Differentially Private Bayesian Optimization
Matt J. Kusner, Jacob R. Gardner, Roman Garnett, Kilian Q. Weinberger

TL;DR
This paper introduces differentially private methods for Bayesian optimization, enabling the private release of hyper-parameters and classifier accuracy while maintaining near-optimal performance guarantees under certain assumptions.
Contribution
It develops novel privacy-preserving techniques for Bayesian optimization that leverage differential privacy and convergence bounds, ensuring data privacy without sacrificing much utility.
Findings
Private hyper-parameters and accuracy can be released with strong guarantees.
Under Gaussian process assumptions, privacy-preserving outputs are near-optimal.
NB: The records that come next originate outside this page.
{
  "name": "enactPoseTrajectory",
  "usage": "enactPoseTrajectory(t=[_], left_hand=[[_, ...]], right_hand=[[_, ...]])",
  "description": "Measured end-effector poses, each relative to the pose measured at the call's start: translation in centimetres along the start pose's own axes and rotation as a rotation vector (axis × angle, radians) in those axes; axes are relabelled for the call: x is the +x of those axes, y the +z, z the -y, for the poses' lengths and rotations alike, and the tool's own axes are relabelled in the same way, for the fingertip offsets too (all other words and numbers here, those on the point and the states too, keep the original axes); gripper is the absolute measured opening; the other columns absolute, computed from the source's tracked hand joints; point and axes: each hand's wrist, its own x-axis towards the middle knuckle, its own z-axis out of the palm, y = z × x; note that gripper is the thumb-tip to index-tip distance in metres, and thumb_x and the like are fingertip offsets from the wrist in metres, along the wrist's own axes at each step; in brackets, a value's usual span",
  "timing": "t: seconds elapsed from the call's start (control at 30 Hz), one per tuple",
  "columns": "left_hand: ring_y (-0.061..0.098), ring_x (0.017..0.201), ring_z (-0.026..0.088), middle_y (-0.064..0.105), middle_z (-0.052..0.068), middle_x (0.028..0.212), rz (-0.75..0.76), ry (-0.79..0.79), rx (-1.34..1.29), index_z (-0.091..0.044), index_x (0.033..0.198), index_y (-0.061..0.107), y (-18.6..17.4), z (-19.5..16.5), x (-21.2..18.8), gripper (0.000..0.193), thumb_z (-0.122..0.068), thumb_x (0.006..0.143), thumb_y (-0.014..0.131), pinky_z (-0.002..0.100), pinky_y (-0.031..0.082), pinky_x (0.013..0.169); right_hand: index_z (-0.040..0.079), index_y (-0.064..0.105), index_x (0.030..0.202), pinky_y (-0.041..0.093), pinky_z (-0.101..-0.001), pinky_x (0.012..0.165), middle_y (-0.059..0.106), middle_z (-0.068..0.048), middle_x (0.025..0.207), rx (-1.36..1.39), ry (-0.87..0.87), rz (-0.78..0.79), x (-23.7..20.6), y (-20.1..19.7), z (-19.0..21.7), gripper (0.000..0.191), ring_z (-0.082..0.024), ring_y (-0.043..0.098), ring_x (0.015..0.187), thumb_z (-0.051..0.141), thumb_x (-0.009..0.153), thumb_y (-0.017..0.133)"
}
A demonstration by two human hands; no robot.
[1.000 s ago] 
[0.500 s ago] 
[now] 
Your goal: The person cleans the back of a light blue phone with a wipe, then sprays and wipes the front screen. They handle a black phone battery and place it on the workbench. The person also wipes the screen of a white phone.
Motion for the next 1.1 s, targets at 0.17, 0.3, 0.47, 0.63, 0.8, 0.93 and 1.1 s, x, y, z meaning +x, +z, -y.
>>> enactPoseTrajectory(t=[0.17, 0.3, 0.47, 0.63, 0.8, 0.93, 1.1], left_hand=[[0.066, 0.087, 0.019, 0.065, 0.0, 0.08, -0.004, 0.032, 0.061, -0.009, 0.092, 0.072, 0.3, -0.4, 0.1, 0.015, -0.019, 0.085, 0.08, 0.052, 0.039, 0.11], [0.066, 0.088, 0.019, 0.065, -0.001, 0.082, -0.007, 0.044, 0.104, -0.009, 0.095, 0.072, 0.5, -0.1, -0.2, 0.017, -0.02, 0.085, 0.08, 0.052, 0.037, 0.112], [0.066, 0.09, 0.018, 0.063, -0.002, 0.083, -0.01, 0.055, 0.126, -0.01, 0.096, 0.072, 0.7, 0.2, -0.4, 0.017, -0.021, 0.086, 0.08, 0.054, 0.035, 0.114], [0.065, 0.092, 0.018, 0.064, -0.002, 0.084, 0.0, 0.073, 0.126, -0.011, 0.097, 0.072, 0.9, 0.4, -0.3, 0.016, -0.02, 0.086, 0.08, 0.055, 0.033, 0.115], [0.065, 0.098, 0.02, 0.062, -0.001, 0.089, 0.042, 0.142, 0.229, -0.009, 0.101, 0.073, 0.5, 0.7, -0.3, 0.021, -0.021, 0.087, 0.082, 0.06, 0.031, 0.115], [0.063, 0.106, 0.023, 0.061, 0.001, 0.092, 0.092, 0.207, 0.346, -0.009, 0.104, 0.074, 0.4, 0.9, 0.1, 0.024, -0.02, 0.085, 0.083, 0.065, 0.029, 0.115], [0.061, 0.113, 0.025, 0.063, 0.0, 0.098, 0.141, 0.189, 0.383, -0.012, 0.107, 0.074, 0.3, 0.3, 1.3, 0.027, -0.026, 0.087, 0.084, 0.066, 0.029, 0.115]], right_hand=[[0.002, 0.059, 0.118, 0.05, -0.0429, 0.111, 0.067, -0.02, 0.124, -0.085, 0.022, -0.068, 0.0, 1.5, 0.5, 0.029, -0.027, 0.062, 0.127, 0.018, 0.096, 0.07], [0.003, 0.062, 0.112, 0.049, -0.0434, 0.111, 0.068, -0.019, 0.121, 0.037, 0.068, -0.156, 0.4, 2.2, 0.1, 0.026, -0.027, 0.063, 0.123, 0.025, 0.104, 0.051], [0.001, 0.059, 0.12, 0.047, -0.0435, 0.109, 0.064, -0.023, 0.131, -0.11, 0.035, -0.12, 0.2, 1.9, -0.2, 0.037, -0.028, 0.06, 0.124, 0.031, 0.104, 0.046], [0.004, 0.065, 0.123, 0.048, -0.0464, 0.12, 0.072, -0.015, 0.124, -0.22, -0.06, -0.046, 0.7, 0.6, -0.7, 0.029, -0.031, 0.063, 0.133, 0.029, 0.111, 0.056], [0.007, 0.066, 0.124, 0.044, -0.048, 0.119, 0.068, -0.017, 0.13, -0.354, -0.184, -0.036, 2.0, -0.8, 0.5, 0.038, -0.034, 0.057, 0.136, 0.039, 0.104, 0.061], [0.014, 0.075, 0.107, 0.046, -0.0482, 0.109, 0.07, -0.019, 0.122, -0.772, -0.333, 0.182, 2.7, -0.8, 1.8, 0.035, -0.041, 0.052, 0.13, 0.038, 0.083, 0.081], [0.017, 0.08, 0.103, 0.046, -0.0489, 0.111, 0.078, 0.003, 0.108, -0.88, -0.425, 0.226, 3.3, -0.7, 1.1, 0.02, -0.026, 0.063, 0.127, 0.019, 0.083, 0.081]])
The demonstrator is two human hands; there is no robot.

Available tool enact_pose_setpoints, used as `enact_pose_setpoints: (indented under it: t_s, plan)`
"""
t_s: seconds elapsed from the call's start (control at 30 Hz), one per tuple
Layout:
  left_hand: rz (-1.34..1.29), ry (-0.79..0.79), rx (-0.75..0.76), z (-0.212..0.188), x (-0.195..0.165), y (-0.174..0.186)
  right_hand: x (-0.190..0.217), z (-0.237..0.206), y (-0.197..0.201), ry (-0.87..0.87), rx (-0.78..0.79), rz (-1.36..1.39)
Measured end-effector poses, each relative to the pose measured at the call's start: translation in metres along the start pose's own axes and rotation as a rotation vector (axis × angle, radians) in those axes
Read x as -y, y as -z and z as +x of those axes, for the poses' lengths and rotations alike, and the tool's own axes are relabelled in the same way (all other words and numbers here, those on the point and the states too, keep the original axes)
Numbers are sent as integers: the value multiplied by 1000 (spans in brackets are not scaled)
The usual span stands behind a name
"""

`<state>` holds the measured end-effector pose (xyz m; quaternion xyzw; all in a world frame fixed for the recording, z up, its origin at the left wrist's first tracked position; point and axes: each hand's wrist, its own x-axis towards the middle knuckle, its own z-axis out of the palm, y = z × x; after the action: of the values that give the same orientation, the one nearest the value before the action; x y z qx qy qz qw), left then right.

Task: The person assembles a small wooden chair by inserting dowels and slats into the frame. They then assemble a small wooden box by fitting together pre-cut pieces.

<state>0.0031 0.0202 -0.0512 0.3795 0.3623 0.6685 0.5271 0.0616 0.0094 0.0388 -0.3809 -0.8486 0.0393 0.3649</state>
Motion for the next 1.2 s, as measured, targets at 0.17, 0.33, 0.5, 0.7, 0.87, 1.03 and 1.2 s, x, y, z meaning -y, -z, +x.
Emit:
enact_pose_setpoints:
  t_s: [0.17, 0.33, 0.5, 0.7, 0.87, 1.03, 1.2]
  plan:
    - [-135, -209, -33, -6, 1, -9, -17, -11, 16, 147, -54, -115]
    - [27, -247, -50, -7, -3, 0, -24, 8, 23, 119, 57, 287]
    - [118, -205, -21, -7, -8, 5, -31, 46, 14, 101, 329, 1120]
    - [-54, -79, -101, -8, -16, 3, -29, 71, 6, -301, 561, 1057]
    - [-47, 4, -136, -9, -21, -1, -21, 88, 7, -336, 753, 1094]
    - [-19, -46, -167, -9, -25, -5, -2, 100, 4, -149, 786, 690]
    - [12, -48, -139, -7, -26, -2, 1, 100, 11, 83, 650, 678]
Methods remain effective even without GP assumptions using alternative smoothness guarantees.
Abstract
Bayesian optimization is a powerful tool for fine-tuning the hyper-parameters of a wide variety of machine learning models. The success of machine learning has led practitioners in diverse real-world settings to learn classifiers for practical problems. As machine learning becomes commonplace, Bayesian optimization becomes an attractive method for practitioners to automate the process of classifier hyper-parameter tuning. A key observation is that the data used for tuning models in these settings is often sensitive. Certain data such as genetic predisposition, personal email statistics, and car accident history, if not properly private, may be at risk of being inferred from Bayesian optimization outputs. To address this, we introduce methods for releasing the best hyper-parameters and classifier accuracy privately. Leveraging the strong theoretical guarantees of differential privacy and…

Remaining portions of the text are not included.